[Input data — start]

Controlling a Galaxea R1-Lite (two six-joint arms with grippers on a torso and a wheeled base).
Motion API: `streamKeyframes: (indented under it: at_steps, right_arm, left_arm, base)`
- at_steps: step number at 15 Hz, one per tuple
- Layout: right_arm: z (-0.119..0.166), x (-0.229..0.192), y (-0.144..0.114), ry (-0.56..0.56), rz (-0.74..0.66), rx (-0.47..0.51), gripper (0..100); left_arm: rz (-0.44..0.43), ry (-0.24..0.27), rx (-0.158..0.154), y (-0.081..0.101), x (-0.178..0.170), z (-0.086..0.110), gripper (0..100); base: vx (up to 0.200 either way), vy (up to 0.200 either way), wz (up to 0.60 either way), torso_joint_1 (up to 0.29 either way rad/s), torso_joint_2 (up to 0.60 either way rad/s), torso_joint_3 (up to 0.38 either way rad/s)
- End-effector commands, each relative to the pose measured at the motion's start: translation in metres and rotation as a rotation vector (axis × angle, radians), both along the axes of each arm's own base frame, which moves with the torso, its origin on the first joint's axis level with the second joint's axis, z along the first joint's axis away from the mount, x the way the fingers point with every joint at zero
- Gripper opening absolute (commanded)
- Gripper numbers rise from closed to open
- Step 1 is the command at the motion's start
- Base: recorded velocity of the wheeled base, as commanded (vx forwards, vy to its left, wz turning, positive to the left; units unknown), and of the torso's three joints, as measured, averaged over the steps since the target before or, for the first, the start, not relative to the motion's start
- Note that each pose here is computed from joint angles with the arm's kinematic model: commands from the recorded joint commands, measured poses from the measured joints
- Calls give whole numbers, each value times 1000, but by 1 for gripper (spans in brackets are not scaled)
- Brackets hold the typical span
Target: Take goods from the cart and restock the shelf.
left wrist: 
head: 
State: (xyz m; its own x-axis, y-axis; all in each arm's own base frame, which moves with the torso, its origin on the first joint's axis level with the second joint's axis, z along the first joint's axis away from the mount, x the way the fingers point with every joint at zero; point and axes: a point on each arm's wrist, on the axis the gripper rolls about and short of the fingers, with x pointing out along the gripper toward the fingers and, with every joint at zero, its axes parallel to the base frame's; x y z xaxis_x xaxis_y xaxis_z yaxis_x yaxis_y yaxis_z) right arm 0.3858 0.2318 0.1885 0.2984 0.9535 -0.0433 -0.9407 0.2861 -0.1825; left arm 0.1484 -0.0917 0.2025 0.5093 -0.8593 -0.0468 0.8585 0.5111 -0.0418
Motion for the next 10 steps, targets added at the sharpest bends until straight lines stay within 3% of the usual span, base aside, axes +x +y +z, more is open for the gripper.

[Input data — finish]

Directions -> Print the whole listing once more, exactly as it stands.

Reply to the task ->
Controlling a Galaxea R1-Lite (two six-joint arms with grippers on a torso and a wheeled base).
Motion API: `streamKeyframes: (indented under it: at_steps, right_arm, left_arm, base)`
- at_steps: step number at 15 Hz, one per tuple
- Layout: right_arm: z (-0.119..0.166), x (-0.229..0.192), y (-0.144..0.114), ry (-0.56..0.56), rz (-0.74..0.66), rx (-0.47..0.51), gripper (0..100); left_arm: rz (-0.44..0.43), ry (-0.24..0.27), rx (-0.158..0.154), y (-0.081..0.101), x (-0.178..0.170), z (-0.086..0.110), gripper (0..100); base: vx (up to 0.200 either way), vy (up to 0.200 either way), wz (up to 0.60 either way), torso_joint_1 (up to 0.29 either way rad/s), torso_joint_2 (up to 0.60 either way rad/s), torso_joint_3 (up to 0.38 either way rad/s)
- End-effector commands, each relative to the pose measured at the motion's start: translation in metres and rotation as a rotation vector (axis × angle, radians), both along the axes of each arm's own base frame, which moves with the torso, its origin on the first joint's axis level with the second joint's axis, z along the first joint's axis away from the mount, x the way the fingers point with every joint at zero
- Gripper opening absolute (commanded)
- Gripper numbers rise from closed to open
- Step 1 is the command at the motion's start
- Base: recorded velocity of the wheeled base, as commanded (vx forwards, vy to its left, wz turning, positive to the left; units unknown), and of the torso's three joints, as measured, averaged over the steps since the target before or, for the first, the start, not relative to the motion's start
- Note that each pose here is computed from joint angles with the arm's kinematic model: commands from the recorded joint commands, measured poses from the measured joints
- Calls give whole numbers, each value times 1000, but by 1 for gripper (spans in brackets are not scaled)
- Brackets hold the typical span
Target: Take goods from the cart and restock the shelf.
left wrist: 
head: 
State: (xyz m; its own x-axis, y-axis; all in each arm's own base frame, which moves with the torso, its origin on the first joint's axis level with the second joint's axis, z along the first joint's axis away from the mount, x the way the fingers point with every joint at zero; point and axes: a point on each arm's wrist, on the axis the gripper rolls about and short of the fingers, with x pointing out along the gripper toward the fingers and, with every joint at zero, its axes parallel to the base frame's; x y z xaxis_x xaxis_y xaxis_z yaxis_x yaxis_y yaxis_z) right arm 0.3858 0.2318 0.1885 0.2984 0.9535 -0.0433 -0.9407 0.2861 -0.1825; left arm 0.1484 -0.0917 0.2025 0.5093 -0.8593 -0.0468 0.8585 0.5111 -0.0418
Motion for the next 10 steps, targets added at the sharpest bends until straight lines stay within 3% of the usual span, base aside, axes +x +y +z, more is open for the gripper.

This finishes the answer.